* _Action item_:
Given the records below, pull every line with the word "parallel" into the answer.

* _Source material_:
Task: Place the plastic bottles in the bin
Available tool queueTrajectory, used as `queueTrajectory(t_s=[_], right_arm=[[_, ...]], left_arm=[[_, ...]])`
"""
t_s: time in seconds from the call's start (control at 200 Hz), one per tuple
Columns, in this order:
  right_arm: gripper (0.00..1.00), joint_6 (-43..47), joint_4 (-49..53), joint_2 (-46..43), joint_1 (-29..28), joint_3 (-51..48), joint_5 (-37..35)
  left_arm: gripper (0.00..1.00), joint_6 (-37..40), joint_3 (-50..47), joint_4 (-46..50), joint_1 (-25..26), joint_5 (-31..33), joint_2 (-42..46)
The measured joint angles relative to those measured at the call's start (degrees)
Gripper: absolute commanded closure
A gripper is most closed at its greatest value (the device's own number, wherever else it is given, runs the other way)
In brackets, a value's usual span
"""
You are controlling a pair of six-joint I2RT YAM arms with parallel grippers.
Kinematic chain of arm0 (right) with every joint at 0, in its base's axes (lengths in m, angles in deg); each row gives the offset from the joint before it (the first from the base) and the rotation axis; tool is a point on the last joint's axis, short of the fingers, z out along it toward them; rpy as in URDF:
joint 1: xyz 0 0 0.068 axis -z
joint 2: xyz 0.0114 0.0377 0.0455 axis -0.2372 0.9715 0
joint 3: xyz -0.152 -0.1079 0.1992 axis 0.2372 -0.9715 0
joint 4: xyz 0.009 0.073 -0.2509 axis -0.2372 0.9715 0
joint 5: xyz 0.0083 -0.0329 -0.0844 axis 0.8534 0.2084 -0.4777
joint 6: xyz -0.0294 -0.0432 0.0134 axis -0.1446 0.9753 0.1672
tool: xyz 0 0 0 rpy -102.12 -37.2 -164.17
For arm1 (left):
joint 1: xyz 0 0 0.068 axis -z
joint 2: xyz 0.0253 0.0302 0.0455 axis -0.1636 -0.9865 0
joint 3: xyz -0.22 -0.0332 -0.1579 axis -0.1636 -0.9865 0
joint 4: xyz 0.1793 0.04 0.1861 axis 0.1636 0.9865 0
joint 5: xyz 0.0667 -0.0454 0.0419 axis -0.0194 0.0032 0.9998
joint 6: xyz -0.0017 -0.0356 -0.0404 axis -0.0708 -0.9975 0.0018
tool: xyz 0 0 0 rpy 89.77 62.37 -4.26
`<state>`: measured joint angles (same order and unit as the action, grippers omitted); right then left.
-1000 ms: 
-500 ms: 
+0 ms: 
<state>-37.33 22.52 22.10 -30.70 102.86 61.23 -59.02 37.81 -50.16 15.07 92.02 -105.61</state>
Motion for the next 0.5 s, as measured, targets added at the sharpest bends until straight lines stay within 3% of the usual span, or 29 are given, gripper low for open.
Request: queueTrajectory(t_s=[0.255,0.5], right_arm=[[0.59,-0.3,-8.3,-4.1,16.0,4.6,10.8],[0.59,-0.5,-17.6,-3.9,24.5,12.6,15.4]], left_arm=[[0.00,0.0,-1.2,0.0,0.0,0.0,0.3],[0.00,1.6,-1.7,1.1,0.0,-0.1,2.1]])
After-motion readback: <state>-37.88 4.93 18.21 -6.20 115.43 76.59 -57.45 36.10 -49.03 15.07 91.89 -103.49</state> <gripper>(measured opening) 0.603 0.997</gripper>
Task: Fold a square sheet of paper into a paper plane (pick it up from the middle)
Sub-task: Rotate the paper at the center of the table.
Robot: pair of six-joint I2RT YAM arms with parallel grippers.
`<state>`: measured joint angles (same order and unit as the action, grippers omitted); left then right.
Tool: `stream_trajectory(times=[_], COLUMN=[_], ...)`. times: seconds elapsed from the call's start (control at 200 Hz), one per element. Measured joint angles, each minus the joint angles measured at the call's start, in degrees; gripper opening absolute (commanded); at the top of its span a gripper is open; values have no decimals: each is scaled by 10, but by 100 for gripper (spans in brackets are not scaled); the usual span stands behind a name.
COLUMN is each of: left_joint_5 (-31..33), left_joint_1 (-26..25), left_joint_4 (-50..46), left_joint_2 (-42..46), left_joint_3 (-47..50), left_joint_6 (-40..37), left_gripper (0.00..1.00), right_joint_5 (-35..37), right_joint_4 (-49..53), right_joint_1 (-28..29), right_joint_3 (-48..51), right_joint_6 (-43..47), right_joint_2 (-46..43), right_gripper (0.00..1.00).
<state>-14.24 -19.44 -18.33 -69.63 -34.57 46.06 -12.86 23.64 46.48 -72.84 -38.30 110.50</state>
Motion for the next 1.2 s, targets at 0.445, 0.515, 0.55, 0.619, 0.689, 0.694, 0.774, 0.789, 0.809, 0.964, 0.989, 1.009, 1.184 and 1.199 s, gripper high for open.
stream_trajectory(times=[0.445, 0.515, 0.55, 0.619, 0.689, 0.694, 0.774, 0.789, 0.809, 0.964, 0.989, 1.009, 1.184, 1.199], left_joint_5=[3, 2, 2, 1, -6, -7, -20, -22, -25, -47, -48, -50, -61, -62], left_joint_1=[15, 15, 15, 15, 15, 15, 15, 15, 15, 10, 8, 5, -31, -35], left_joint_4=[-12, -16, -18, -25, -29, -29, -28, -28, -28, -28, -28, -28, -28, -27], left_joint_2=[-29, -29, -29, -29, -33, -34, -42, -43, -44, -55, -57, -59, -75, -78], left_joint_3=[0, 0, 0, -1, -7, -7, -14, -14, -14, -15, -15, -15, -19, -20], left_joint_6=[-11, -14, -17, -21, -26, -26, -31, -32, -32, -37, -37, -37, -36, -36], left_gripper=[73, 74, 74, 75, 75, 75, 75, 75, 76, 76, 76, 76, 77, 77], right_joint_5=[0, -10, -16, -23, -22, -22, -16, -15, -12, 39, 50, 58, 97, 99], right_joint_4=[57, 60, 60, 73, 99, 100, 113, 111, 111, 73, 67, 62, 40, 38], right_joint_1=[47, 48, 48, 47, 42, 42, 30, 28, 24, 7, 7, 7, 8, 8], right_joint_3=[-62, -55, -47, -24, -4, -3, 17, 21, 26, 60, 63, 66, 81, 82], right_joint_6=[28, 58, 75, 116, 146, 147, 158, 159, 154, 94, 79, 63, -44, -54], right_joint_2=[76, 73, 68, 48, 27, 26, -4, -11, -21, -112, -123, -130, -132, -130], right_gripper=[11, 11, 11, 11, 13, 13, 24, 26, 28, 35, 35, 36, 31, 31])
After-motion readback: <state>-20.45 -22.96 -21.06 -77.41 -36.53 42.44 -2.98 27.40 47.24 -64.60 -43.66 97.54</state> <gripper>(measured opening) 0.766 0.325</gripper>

* _Task solution_:
You are controlling a pair of six-joint I2RT YAM arms with parallel grippers.
Robot: pair of six-joint I2RT YAM arms with parallel grippers.

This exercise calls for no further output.